### What you need to do
Could you repeat, word for word, every line from the one containing "Could you spot the round" through the final line of the records below, and nothing else?
******
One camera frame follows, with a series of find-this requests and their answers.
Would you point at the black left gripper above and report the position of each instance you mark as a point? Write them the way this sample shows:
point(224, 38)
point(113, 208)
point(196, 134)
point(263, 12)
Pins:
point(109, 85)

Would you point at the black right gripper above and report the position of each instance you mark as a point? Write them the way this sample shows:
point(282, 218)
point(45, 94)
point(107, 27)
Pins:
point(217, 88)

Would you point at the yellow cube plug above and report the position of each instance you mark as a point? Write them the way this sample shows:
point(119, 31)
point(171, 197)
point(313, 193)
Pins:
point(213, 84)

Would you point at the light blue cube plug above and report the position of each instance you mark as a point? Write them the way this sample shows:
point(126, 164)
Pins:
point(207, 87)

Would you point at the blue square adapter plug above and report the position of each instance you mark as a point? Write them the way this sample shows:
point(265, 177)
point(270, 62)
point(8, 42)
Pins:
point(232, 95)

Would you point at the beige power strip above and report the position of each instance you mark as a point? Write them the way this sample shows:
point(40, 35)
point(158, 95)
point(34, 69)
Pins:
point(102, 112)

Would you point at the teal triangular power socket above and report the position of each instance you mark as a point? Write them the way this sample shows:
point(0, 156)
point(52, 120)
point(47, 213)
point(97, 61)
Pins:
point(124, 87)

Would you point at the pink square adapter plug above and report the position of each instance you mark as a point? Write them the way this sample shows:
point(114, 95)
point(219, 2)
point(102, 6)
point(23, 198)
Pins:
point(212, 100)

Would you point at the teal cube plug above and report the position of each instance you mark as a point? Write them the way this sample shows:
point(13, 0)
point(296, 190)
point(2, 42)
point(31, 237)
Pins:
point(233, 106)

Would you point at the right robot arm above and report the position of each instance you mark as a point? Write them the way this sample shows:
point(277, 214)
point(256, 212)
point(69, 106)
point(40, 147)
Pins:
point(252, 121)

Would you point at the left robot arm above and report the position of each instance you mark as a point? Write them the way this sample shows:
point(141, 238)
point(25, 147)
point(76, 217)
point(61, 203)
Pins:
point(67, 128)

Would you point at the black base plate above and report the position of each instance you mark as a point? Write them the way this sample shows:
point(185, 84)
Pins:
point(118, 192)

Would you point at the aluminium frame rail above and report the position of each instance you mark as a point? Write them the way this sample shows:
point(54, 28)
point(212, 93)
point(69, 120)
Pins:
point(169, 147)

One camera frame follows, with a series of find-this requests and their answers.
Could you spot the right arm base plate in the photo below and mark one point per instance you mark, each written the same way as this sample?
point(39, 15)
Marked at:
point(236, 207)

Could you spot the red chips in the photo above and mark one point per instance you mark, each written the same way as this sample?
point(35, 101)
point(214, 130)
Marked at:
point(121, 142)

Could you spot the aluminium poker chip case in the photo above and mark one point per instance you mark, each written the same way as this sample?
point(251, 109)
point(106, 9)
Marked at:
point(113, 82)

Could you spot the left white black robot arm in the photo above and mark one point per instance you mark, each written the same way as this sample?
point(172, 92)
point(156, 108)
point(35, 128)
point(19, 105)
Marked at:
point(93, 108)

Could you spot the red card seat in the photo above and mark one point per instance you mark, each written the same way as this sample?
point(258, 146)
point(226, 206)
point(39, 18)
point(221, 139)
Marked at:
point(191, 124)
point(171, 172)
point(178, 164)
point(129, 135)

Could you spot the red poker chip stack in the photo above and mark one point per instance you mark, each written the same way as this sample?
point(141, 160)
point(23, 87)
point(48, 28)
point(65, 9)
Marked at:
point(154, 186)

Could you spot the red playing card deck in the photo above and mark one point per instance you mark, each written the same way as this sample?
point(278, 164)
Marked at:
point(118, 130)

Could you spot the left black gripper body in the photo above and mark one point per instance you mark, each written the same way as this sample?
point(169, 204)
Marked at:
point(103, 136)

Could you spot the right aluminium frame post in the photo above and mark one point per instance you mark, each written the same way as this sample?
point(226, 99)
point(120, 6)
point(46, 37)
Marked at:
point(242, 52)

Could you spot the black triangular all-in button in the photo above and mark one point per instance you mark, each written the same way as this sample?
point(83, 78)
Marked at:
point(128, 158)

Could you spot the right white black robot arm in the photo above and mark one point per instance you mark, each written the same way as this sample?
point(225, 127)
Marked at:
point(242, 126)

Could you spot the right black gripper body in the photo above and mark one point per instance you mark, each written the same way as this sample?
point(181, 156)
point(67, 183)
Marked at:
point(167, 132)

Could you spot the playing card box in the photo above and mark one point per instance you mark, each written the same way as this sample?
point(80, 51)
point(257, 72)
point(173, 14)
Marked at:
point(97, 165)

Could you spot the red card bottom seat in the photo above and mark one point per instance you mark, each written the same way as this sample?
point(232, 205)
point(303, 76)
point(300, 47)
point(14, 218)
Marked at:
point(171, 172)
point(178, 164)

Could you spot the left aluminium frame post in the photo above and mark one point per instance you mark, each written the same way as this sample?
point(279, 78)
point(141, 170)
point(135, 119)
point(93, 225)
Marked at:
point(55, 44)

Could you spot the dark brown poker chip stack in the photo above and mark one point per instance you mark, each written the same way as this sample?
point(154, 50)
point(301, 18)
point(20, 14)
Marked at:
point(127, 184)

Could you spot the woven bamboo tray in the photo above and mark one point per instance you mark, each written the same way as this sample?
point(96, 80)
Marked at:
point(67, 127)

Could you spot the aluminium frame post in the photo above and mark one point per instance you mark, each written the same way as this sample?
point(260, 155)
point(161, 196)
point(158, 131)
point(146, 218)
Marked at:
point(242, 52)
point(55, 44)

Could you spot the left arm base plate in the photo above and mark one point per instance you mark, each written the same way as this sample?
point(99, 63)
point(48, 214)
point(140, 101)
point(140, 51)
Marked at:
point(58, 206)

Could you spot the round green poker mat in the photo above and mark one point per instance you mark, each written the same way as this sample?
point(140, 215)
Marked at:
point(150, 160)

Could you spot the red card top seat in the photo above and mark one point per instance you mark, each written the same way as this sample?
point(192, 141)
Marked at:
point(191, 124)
******
### Response to this exercise
Could you spot the round green poker mat in the photo above and mark one point per instance you mark, each written the same way as this sample?
point(140, 215)
Marked at:
point(150, 160)

Could you spot the red card top seat in the photo above and mark one point per instance you mark, each written the same way as this sample?
point(192, 141)
Marked at:
point(191, 124)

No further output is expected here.